__Activity__.
Your answer should consist only of the lines below from the one with "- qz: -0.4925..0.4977" through the one with "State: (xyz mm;", copied exactly.

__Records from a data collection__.
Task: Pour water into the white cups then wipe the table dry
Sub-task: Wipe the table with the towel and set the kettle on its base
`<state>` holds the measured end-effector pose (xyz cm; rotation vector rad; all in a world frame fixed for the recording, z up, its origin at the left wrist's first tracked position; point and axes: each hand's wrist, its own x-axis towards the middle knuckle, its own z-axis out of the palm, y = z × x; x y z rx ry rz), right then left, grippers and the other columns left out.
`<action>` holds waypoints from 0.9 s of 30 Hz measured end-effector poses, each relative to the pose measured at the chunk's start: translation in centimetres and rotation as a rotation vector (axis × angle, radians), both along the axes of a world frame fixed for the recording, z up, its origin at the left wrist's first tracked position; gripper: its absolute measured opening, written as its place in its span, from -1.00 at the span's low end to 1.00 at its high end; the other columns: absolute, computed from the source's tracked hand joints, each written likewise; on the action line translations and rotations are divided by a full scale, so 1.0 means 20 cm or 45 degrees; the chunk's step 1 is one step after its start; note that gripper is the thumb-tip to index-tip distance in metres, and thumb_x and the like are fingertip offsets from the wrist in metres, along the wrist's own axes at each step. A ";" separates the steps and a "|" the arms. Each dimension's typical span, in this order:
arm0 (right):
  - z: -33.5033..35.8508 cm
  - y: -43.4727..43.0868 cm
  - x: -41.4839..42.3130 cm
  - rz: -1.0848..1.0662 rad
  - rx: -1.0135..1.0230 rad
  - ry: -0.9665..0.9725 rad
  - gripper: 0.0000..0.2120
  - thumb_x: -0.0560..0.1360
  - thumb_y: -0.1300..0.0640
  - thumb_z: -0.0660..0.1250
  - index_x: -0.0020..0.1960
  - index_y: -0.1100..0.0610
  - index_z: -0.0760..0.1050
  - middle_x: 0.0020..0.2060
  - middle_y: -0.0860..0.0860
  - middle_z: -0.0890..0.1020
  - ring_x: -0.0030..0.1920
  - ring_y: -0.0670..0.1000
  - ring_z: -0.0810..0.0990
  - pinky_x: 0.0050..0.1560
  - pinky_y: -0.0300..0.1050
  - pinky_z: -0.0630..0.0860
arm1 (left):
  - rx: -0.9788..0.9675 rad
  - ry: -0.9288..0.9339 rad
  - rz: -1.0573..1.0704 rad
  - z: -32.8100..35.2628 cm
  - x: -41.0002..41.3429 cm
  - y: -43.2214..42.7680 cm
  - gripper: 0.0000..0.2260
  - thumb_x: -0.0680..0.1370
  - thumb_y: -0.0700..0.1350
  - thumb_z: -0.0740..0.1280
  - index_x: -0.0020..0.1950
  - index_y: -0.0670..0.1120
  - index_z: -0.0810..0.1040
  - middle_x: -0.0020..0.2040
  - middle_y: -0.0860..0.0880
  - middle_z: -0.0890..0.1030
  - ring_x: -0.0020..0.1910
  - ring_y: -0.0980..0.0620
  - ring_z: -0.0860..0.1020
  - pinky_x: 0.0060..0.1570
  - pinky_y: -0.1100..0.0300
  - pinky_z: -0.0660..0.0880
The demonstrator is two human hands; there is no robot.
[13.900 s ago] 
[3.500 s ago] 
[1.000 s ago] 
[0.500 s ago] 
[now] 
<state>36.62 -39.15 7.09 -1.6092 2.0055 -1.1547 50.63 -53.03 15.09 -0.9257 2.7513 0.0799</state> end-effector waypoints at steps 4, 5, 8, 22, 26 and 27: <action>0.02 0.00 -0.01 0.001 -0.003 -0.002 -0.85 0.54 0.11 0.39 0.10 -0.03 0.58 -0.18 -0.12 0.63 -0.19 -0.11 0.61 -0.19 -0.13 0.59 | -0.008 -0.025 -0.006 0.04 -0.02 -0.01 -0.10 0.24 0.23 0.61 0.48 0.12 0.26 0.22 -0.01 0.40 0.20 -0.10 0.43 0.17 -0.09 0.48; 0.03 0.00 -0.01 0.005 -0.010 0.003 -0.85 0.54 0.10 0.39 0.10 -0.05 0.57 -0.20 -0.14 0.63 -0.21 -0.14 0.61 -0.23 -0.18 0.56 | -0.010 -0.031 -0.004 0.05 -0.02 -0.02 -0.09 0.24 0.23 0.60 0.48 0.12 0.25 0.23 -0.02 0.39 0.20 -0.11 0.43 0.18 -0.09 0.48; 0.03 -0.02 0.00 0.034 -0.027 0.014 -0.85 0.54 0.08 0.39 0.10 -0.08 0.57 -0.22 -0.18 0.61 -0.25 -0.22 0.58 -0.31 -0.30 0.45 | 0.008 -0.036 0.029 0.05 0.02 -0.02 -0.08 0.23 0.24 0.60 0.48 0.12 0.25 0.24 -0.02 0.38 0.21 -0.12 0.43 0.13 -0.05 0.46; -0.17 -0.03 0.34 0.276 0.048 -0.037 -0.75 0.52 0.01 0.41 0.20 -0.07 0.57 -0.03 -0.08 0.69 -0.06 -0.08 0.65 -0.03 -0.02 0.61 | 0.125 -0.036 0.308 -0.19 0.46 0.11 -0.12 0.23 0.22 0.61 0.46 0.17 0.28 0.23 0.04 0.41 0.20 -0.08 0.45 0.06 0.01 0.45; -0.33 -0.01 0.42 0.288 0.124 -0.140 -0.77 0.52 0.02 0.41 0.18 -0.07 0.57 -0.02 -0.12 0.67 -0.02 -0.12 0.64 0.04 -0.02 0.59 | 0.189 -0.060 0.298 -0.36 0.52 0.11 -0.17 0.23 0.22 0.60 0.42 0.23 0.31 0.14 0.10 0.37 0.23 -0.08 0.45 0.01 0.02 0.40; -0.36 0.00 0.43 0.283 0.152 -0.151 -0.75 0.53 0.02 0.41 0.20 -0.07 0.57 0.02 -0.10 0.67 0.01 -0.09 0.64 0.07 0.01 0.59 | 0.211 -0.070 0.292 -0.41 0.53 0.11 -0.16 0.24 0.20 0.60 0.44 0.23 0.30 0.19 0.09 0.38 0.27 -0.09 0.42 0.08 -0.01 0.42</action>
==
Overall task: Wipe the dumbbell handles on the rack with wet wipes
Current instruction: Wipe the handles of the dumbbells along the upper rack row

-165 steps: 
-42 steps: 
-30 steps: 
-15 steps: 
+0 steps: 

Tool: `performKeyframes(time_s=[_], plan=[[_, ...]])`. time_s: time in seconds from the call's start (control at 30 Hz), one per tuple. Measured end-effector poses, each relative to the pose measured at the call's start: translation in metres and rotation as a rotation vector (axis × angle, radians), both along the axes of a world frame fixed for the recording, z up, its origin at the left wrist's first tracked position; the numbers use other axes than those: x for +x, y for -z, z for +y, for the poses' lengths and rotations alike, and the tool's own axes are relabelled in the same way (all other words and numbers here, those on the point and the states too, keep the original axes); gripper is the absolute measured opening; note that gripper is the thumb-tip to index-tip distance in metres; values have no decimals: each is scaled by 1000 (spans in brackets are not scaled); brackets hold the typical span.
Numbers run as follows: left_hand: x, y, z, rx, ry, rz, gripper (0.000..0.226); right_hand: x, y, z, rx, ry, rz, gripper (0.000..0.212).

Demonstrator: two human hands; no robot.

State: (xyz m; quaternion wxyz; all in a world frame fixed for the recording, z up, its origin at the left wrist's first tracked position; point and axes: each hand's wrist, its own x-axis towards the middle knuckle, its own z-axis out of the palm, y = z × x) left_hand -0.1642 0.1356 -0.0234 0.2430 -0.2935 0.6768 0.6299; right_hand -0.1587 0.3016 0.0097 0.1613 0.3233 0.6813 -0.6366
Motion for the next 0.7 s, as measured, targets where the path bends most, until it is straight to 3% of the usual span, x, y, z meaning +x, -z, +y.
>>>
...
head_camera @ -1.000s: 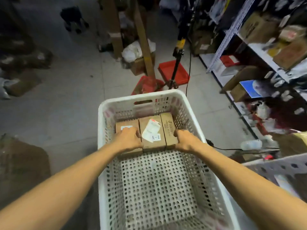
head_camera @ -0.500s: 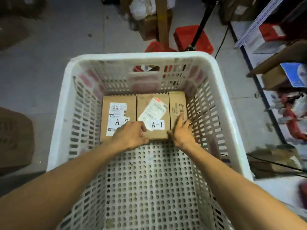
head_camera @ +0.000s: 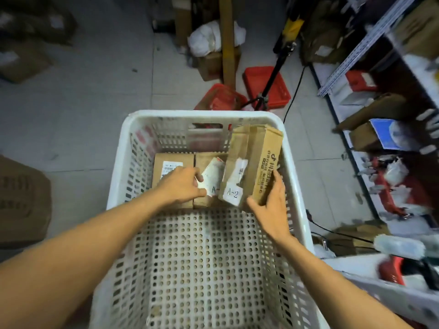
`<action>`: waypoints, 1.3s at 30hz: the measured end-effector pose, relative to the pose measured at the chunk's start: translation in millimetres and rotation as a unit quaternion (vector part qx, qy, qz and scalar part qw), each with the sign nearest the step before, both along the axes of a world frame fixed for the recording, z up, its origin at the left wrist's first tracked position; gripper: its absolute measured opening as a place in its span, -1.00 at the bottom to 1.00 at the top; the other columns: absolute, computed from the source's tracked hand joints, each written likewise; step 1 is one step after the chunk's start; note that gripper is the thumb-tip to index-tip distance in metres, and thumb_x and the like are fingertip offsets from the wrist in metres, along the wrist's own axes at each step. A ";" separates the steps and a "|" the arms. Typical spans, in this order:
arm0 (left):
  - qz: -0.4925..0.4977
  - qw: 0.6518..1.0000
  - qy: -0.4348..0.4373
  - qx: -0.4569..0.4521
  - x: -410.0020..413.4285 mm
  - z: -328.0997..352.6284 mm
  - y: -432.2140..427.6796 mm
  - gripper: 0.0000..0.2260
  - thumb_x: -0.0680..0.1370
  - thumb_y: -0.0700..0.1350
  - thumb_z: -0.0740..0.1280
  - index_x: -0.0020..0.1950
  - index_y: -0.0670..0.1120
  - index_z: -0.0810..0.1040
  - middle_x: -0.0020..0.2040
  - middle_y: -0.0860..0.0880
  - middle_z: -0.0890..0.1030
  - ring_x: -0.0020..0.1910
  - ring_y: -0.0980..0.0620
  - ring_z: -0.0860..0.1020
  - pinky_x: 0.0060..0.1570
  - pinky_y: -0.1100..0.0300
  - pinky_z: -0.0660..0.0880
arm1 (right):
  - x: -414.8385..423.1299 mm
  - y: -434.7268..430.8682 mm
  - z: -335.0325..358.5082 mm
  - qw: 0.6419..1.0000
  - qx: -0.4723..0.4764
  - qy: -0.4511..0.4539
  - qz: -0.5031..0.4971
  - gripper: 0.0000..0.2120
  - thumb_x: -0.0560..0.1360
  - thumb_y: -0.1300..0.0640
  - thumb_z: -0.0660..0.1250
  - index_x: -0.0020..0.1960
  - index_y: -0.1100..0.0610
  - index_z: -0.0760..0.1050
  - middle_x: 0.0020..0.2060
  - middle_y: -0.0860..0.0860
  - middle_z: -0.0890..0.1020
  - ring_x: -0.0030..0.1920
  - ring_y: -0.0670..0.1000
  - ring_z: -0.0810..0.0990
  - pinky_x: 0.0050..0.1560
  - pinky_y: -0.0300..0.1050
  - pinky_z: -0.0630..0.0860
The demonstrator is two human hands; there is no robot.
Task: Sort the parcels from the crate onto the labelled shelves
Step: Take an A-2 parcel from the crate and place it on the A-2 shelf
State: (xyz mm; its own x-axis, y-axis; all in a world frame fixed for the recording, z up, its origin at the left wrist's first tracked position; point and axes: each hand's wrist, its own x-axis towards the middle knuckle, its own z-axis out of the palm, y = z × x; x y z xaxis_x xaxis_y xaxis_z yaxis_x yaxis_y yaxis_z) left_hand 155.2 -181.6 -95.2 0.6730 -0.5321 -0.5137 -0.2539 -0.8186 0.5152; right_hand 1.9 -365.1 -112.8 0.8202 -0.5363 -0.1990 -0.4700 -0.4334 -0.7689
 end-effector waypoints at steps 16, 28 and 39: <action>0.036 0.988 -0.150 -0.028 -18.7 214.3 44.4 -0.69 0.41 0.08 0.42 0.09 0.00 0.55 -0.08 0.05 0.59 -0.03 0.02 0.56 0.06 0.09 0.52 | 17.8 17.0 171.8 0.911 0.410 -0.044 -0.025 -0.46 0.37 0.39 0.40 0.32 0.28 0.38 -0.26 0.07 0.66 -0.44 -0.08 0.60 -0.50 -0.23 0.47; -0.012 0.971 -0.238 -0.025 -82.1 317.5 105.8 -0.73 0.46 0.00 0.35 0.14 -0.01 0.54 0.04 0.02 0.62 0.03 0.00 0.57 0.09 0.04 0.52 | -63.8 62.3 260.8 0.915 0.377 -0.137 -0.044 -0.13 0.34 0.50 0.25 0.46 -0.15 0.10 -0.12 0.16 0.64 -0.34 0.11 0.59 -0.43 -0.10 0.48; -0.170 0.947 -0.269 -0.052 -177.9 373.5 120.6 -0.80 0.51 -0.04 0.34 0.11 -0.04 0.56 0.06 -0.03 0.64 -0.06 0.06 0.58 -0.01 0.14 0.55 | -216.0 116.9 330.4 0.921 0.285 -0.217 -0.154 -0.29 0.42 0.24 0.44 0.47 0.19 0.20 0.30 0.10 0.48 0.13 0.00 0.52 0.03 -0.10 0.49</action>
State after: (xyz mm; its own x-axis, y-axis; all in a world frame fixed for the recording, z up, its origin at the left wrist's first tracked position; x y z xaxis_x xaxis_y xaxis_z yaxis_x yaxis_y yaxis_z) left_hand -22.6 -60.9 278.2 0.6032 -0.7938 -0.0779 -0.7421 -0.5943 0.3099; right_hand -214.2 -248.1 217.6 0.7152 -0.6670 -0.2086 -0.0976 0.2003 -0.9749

__Your solution__.
  - qz: -0.4925..0.4977
  - qw: 0.6518..1.0000
  - qy: -0.4348..0.4373
  - qx: -0.4569..0.4521
  - x: -410.0020..413.4285 mm
  - z: -328.0997..352.6284 mm
  - y: -432.2140..427.6796 mm
  - gripper: 0.0000..0.2260
  - thumb_x: -0.0680..0.1370
  - thumb_y: -0.0700..0.1350
  - thumb_z: -0.0740..0.1280
  - index_x: -0.0020..0.1950
  - index_y: -0.0670..0.1120
  - index_z: -0.0810..0.1040
  - middle_x: -0.0020..0.2040
  - middle_y: -0.0860..0.0880
  - middle_z: -0.0890..0.1030
  - ring_x: -0.0020..0.1910
  - ring_y: -0.0980..0.0620
  - ring_z: -0.0860..0.1020
  - pinky_x: 0.0060..0.1570
  - pinky_y: -0.1100..0.0300
  - pinky_z: -0.0660..0.0880
arm1 (right):
  - x: -414.8385..423.1299 mm
  - y: -434.7268..430.8682 mm
  - z: -335.0325..358.5082 mm
  - qw: 0.6419..1.0000
  - qx: -0.4723..0.4764
  - qy: -0.4511..0.4539
  - qz: -0.5031..0.4971
  - gripper: 0.0000..0.2120
  - thumb_x: -0.0560..0.1360
  - thumb_y: -0.1300..0.0640
  - thumb_z: -0.0660..0.1250
  - index_x: -0.0020..0.1960
  - index_y: -0.1100..0.0610
  - index_z: -0.0760..0.1050
  - middle_x: 0.0020..0.2060
  - middle_y: -0.0860..0.0860
  - middle_z: -0.0890..0.1020
  - ring_x: -0.0030..0.1920
  - ring_y: -0.0670..0.1000
  - ring_z: -0.0810..0.0990
  - pinky_x: 0.0050..0.1560
  - pinky_y: -0.0300..0.1050
  - pinky_z: -0.0630..0.0860
The demonstrator is two human hands; there is no robot.
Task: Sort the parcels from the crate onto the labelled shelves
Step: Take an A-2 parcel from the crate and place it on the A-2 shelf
State: (xyz mm; its own x-axis, y-axis; all in a world frame fixed for the recording, z up, its origin at the left wrist's first tracked position; point and axes: each hand's wrist, its own x-axis towards the middle knuckle, its own z-axis out of the palm, y = z × x; x y z xaxis_x xaxis_y xaxis_z yaxis_x yaxis_y yaxis_z) left_hand 155.2 -181.6 -95.2 0.6730 -0.5321 -0.5137 -0.2539 -0.8186 0.5152; right_hand 1.9 -365.1 -112.8 0.8202 -0.5363 -0.1990 -0.4700 -0.4334 -0.7689

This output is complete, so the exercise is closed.